Amid a firestorm surrounding her recent comments about U.S. policy toward Israel, which many on both sides of the political aisle called anti-Semitic, Rep. Ilhan Omar (D-Minn.) penned an op-ed in The Washington Post that was published on Sunday evening.

The overarching thesis of Omar's argument is that the U.S. must apply its values universally when dealing with questions of foreign policy. That is, the U.S. government should not condemn human rights abuses in Iran on the one hand, and look past similar infractions committed by Saudi Arabia because of political alliances on the other.

Most notably, though, Omar declared her support for a two-state solution to the Israel-Palestine conflict, which she notes has been bipartisan U.S. policy for decades. She wrote that Israel is the historical homeland of both Jews and Palestinians.

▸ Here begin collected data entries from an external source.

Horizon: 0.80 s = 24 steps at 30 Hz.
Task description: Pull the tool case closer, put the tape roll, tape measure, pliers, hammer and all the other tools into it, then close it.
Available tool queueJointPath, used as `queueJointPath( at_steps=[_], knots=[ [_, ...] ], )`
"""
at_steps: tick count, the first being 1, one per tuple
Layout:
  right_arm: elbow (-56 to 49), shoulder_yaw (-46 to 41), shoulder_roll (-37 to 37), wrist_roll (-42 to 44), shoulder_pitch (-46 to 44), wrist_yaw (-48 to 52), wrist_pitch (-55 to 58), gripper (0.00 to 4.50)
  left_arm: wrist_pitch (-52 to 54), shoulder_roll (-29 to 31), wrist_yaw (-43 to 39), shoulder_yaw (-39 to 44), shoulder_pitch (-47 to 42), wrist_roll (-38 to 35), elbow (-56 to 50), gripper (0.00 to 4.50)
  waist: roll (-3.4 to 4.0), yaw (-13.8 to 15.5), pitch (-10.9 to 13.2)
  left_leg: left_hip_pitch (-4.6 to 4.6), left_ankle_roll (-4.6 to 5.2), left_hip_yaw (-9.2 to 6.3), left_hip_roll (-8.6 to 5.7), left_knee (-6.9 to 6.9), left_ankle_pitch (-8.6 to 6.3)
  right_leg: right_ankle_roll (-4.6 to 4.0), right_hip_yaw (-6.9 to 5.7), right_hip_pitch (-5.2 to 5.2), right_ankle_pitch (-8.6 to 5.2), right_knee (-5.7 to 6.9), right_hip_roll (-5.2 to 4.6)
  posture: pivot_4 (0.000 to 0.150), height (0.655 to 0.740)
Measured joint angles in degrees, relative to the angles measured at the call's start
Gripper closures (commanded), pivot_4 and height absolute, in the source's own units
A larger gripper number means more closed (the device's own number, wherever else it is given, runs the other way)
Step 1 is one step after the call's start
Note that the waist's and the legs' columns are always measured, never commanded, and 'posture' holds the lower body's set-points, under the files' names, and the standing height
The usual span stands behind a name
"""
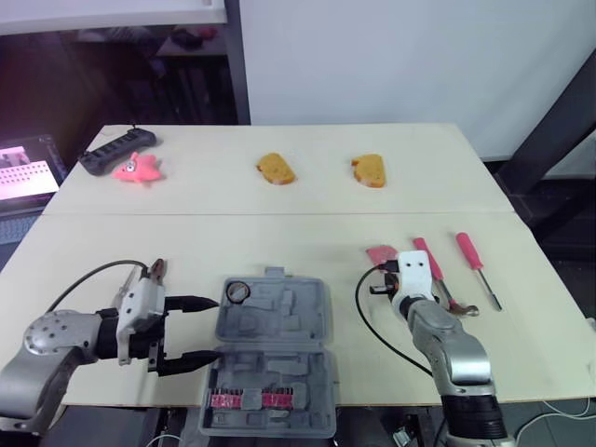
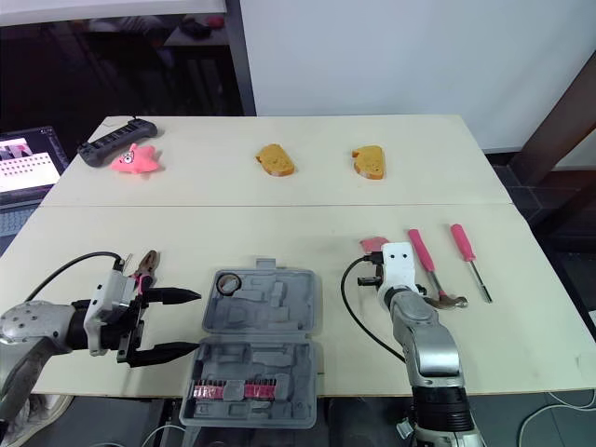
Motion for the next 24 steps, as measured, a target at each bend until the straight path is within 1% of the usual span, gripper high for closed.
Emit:
queueJointPath(
  at_steps=[2, 6, 11, 13, 16, 19, 24],
  knots=[
    [-3.90, 0.49, -1.30, 0.44, 3.53, 1.48, 1.37, 4.48, -0.04, -0.31, -0.07, -1.07, -0.84, 0.18, 0.07, 0.00, 0.02, 0.04, 0.01, -0.02, 0.00, 0.00, 0.00, -0.03, 0.00, 0.01, 0.00, 0.00, 0.00, -0.04, 0.00, 0.150, 0.7400],
    [-14.41, 2.35, -3.72, 1.36, 13.51, 4.71, 3.62, 4.48, -0.28, -1.01, -0.31, -3.23, -2.19, 0.96, 0.93, 0.00, 0.01, -0.10, 0.01, 0.00, 0.02, 0.00, 0.00, -0.10, -0.01, 0.01, 0.00, -0.01, -0.01, -0.11, 0.00, 0.150, 0.7400],
    [-24.97, 4.89, -5.26, 2.67, 23.73, 6.66, 7.13, 4.48, -1.64, -1.45, -1.22, -4.58, -3.60, 1.49, 2.95, 0.00, 0.02, -0.17, 0.00, 0.00, 0.02, 0.00, 0.00, -0.11, -0.01, 0.00, 0.01, -0.03, -0.02, -0.13, 0.00, 0.150, 0.7400],
    [-31.59, 6.68, -6.58, 3.52, 30.80, 7.33, 9.51, 4.48, -2.30, -1.58, -1.77, -5.20, -4.41, 1.84, 4.08, 0.00, 0.04, 0.18, 0.00, 0.00, 0.01, -0.02, 0.00, -0.22, -0.01, 0.03, -0.01, -0.03, -0.05, -0.18, 0.00, 0.150, 0.7400],
    [-37.49, 8.50, -7.34, 4.98, 37.64, 7.78, 12.94, 4.48, -2.61, -1.85, -2.72, -6.37, -5.07, 2.38, 5.50, 0.00, -0.02, -0.08, -0.02, -0.01, 0.01, 0.00, 0.00, -0.21, -0.01, 0.01, 0.01, -0.02, -0.03, -0.25, -0.01, 0.150, 0.7400],
    [-40.78, 8.60, -7.21, 5.74, 41.69, 7.53, 15.41, 4.48, -3.14, -1.89, -3.42, -6.58, -5.59, 2.41, 5.98, 0.00, -0.04, -0.12, -0.03, 0.00, 0.01, 0.01, 0.00, -0.22, -0.01, -0.01, 0.02, -0.02, -0.01, -0.30, -0.01, 0.150, 0.7400],
    [-41.84, 9.08, -5.91, 7.21, 43.67, 7.42, 16.41, 4.48, -3.97, -1.90, -4.26, -7.07, -6.44, 2.78, 7.43, 0.00, -0.03, -0.05, -0.03, -0.05, 0.01, 0.00, 0.01, -0.24, -0.01, -0.01, 0.02, -0.02, -0.02, -0.40, -0.02, 0.150, 0.7400]
  ],
)
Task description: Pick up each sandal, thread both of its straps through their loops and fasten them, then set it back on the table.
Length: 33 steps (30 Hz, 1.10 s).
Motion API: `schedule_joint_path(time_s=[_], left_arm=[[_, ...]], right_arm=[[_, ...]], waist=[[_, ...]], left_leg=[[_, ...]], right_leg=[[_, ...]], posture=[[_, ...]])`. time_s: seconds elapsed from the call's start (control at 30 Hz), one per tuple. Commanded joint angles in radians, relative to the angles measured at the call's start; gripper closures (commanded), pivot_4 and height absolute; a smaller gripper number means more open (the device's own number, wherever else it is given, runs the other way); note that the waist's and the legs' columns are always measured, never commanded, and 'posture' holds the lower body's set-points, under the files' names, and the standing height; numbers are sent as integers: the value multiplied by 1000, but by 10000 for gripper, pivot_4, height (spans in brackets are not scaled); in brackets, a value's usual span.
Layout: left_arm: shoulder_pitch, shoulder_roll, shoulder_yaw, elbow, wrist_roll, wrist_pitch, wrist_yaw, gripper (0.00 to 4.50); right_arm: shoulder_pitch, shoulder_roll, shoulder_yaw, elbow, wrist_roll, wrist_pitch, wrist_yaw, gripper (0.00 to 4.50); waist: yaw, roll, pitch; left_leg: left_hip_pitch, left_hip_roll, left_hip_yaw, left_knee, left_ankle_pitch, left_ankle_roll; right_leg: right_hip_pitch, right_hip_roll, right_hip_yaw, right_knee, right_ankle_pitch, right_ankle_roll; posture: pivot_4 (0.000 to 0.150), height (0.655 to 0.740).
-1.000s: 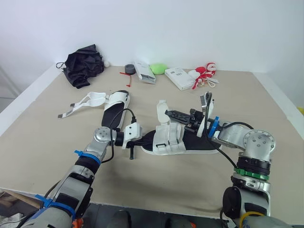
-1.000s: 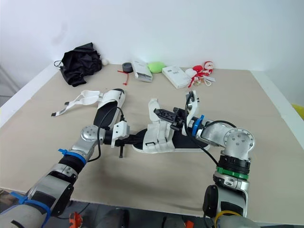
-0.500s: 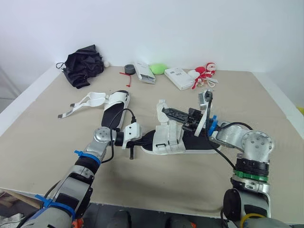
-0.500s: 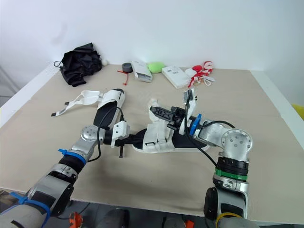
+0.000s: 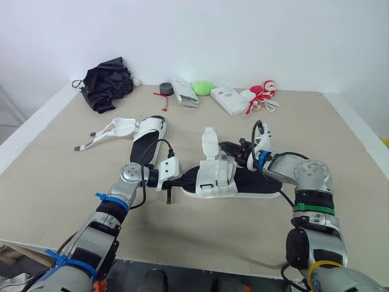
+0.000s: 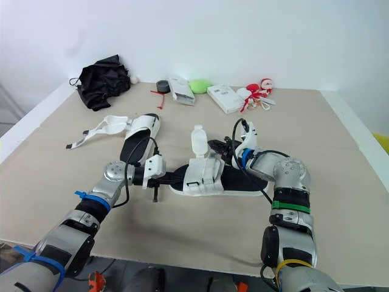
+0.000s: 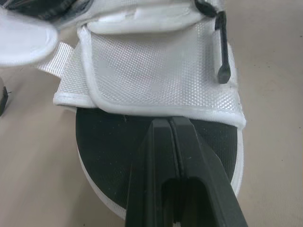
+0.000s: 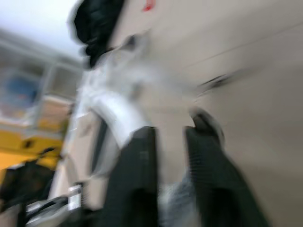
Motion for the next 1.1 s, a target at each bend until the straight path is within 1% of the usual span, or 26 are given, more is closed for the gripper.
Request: schedule_joint_path(time_s=[0.03, 0.07, 0.1, 0.13, 0.33, 0.47, 0.53, 0.63, 0.73, 0.9, 1.1], left_arm=[[120, 29, -112, 147, 150, 106, -4, 45000], [121, 29, -112, 147, 150, 106, -4, 45000], [120, 28, -112, 148, 150, 106, -3, 45000], [119, 28, -112, 149, 150, 106, -3, 45000], [116, 24, -112, 155, 152, 105, 1, 45000], [117, 18, -114, 153, 151, 106, 3, 45000], [117, 17, -115, 153, 151, 105, 2, 45000], [115, 17, -115, 157, 153, 103, 2, 45000], [110, 17, -115, 160, 154, 102, 3, 45000], [105, 21, -111, 159, 153, 103, 6, 45000], [115, 30, -107, 149, 150, 105, 10, 45000]], right_arm=[[-21, 3, 5, -19, -29, 17, 0, 19391], [-29, 7, 1, -14, -34, 21, -7, 14327], [-38, 9, -4, -5, -40, 23, -14, 11439], [-47, 9, -8, 5, -46, 27, -18, 7187], [-100, -34, 4, 27, -82, 7, 55, 7187], [-201, -107, -40, 87, -87, -38, 135, 7187], [-237, -131, -23, 65, -68, 9, 197, 7187], [-268, -145, 56, 30, -64, 87, 272, 7187], [-300, -147, 131, 60, -108, 105, 332, 7187], [-362, -141, 258, 198, -221, 47, 472, 7187], [-406, -85, 348, 343, -311, -15, 629, 7187]], waist=[[0, 1, -1], [0, 1, -1], [0, 1, -1], [0, 1, -1], [0, 2, 0], [0, 3, 1], [0, 4, 2], [0, 5, 3], [0, 5, 2], [0, 4, 3], [-2, 5, 3]], left_leg=[[0, 0, 0, 0, 0, 0], [0, 0, 0, 0, 0, 0], [0, 0, 0, 0, 0, 0], [0, 0, 0, 0, 0, 0], [0, 0, 0, 0, 0, 1], [0, 0, 0, 0, 0, 1], [0, 0, 0, 0, 0, 1], [-1, -1, 0, 0, 1, 1], [0, -1, 0, 0, 1, 1], [-1, -2, 1, 0, 1, 1], [-1, -2, 0, 0, 1, 1]], right_leg=[[0, 0, 0, 0, 0, 0], [0, 0, 0, 0, 0, 0], [0, 0, 0, 0, 0, 0], [0, 0, 0, 0, 0, 0], [0, 0, 0, 0, 0, 0], [0, 0, 0, 0, 0, 0], [0, 0, 0, 0, 0, 0], [0, -1, 0, 0, 0, 0], [0, 0, 0, 0, 0, 0], [0, -2, 0, 0, 0, 0], [0, -1, 0, 0, 0, 1]], posture=[[1500, 7400], [1500, 7400], [1500, 7400], [1500, 7400], [1500, 7400], [1500, 7400], [1500, 7400], [1500, 7400], [1500, 7400], [1500, 7400], [1500, 7400]])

"A balanced, inclusive approach to the conflict recognizes the shared desire for security and freedom of both peoples," she wrote. "I support a two-state solution, with internationally recognized borders, which allows for both Israelis and Palestinians to have their own sanctuaries and self-determination."

Omar's measured words come as she looks to quell critics who have accused her of harboring anti-Semitic and anti-Israel feelings. The freshman congresswoman even cited President Trump's former Defense Secretary James Mattis in the article, highlighting that he, too, has acknowledged that the current situation in the region is unsustainable.